People have reclaimed the streets that they all owned before the privatization of public spaces. But even if the current politicians try to silence our voice in their modern forms of dictatorship, this revolution already achieved a series of successes that made every Lebanese proud. 

This revolution which began on the 17th of October is the biggest form of uprising Lebanon had ever witnessed after the civil war. Far beyond that huge number, the two million people who went down the streets managed to break all the tension that comes with the public opposition of some politicians. With the trending chants and hashtags of #kellonya3neKellon, not one politician was excluded, and the taboos that accompanied some names were once removed. 

In addition, the uprising witnessed a level of social maturity and openness with the females in the lead and the outstanding environmental friendliness. The icon of the revolution is a female, the citizens standing in the front lines are females, many of the soldiers protecting the people are females, all these circulated figures reduced the patriarchy that coexisted in the minds of the people. Along with that, each and every morning, people from different ages gathered to clean up the streets and recycle trash. People are not only revolting for a better Lebanon, but they are also building in actions the Lebanon they want. 

Also, we cannot deny the influence of social media on the protests. The people, united more than ever, taking off their religious and political affiliations, pressured international and local news outlets that portrayed the uprising in a negative light to readjust the focus and double-check their sources and perspectives. This common national identity that people have constructed made it clear to the world how the demonstrators wanted to be portrayed. 

This revolution also created political and social awareness for people. The idea of a secular country is embedded in people’s minds, and technocracy is one of the main demands. Freedoms are being chanted and tributes to mashrou’ leila have been made. People are fighting for the rights of others. 

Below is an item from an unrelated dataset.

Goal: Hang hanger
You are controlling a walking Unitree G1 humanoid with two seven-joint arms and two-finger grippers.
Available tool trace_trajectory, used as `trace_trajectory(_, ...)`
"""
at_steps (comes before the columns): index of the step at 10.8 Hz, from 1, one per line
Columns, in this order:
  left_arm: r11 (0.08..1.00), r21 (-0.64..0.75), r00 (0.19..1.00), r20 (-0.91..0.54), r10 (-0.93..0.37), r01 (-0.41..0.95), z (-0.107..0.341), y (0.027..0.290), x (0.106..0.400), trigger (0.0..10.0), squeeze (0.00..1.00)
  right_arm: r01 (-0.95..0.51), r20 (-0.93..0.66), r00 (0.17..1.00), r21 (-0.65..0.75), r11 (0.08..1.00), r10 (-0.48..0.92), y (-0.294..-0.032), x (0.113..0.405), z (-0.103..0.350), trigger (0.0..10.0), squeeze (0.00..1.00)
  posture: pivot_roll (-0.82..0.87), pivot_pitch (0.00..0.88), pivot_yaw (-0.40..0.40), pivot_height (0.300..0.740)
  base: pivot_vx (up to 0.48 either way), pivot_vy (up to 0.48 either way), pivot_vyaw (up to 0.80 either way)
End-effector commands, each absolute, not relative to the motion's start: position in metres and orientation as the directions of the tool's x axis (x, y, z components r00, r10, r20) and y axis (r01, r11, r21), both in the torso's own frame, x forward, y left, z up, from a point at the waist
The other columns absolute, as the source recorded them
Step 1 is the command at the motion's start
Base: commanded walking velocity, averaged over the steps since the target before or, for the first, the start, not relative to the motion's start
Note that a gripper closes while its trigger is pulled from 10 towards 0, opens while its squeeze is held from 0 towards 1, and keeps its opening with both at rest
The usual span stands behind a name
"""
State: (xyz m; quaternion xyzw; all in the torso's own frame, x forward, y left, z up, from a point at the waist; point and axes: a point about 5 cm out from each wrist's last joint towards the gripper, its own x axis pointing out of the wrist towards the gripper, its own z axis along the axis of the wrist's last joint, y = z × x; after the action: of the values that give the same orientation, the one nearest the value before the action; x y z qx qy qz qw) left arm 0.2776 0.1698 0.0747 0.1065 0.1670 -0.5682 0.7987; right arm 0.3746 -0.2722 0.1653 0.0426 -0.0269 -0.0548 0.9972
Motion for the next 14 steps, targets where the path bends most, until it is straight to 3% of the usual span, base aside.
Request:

Finally, and most importantly, the decentralization of the demonstrations was the strong thread that held it all together. Protests also started in places that are strongly politically affiliated which is a great step towards a change. Tripoli, the heart of the revolution, is now seen in an unprecedented positive light. Tripoli holds a permanent place in the heart of the revolution and its people. The protest reached the entire globe, from Oceania to Europe to Africa to America, Lebanese citizens for the first time wanted to go back to Lebanon and take part in the protests. Roles have turned and Lebanon regained its pride in the heart of the people. No matter how this ends, we broke the main chains that once stole away our freedom.

But Rome wasn’t built in a day. As much as this revolution has offered us hope for a better future, we should still have a lot of questions to ask ourselves. One of the demands would be early elections. However, if that was achieved, would people vote for new blood or would they vote for the same old faces? Let us not forget that It is the people’s fault that these politicians represent us because it is the people who voted for them. To stop that vicious circle, it will take a lot of time and political education. Sectarianism existed with the Ottoman Empire and has become an effective way for politicians to divide us again. Even if some people pretended to be independent of any political party, some felt offended when mentioning the name of certain politicians. Are we able to put a country before our political or religious affiliations? Change takes time, even though it is always good to have a starting point to build on. Furthermore, Gandhi is the father of nonviolence and peaceful protests, but even Gandhi took peaceful actions to impose his presence. We have been protesting for more than a week and the politicians have not bothered to implement any changes. How can we put more pressure on them while remaining true to our peaceful nature?